I try use "sync.mutex" protect my func,but i found that the lock still uses the caller to destroy it.
var mutex sync.mutex
This is error:
//caller use
func a() {
for i := 0; i < 10; i++ {
go b(i)
}
}
//My func
func b(i int) {
mutex.Lock()
fmt.Println(i)
mutex.Unlock()
}
this is success,but destroyed my encapsulation method:
//caller use
func a() {
for i := 0; i < 10; i++ {
mutex.Lock()
go b(i)
}
}
//my func
func b(i int) {
fmt.Println(i)
mutex.Unlock()
}
Thanks
The Go Programming Language Specification
An identifier may be exported to permit access to it from another package. An identifier is exported if both:
- the first character of the identifier's name is a Unicode upper case letter (Unicode class "Lu"); and
- the identifier is declared in the package block or it is a field name or method name.

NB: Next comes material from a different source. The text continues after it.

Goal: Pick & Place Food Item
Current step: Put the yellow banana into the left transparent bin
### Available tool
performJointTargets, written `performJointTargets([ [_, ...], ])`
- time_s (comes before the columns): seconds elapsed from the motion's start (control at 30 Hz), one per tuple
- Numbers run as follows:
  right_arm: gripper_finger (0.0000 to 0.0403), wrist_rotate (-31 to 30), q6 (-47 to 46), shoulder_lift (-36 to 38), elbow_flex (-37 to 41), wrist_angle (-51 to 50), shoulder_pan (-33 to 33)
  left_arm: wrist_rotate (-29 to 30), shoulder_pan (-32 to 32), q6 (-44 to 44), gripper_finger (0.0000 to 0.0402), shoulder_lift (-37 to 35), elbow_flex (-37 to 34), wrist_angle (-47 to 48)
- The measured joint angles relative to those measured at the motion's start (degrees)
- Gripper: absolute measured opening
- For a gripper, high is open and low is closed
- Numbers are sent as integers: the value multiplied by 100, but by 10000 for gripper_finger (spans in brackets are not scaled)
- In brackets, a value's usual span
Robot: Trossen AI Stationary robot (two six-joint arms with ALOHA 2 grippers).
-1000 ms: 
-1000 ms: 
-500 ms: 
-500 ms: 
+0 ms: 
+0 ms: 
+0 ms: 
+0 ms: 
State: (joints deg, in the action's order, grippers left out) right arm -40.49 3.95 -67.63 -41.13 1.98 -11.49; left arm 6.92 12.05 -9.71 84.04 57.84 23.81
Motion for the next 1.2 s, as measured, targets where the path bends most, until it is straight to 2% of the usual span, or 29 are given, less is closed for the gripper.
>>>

All other identifiers are not exported.
Put the function in its own package and don't export the mutex. For example.
package b
import (
"fmt"
"sync"
)
var mutex sync.Mutex
func B(i int) {
mutex.Lock()
fmt.Println(i)
mutex.Unlock()
}
To use,
package a
import "b"
func a() {
for i := 0; i < 10; i++ {
go b.B(i)
}
}
In the first example, all the calls to go b(i) are called in a's loop, but the loop can be finished before any of the goroutines have a chance to start, so if main returns, then all those goroutines stop.
In the second example, the mutex locks and doesn't unlock until Unlock is called in each of the b goroutines. The result is that the calls are completely sequential since each iteration of the loop in a can't start until the last iteration's b goroutine finishes and calls Unlock.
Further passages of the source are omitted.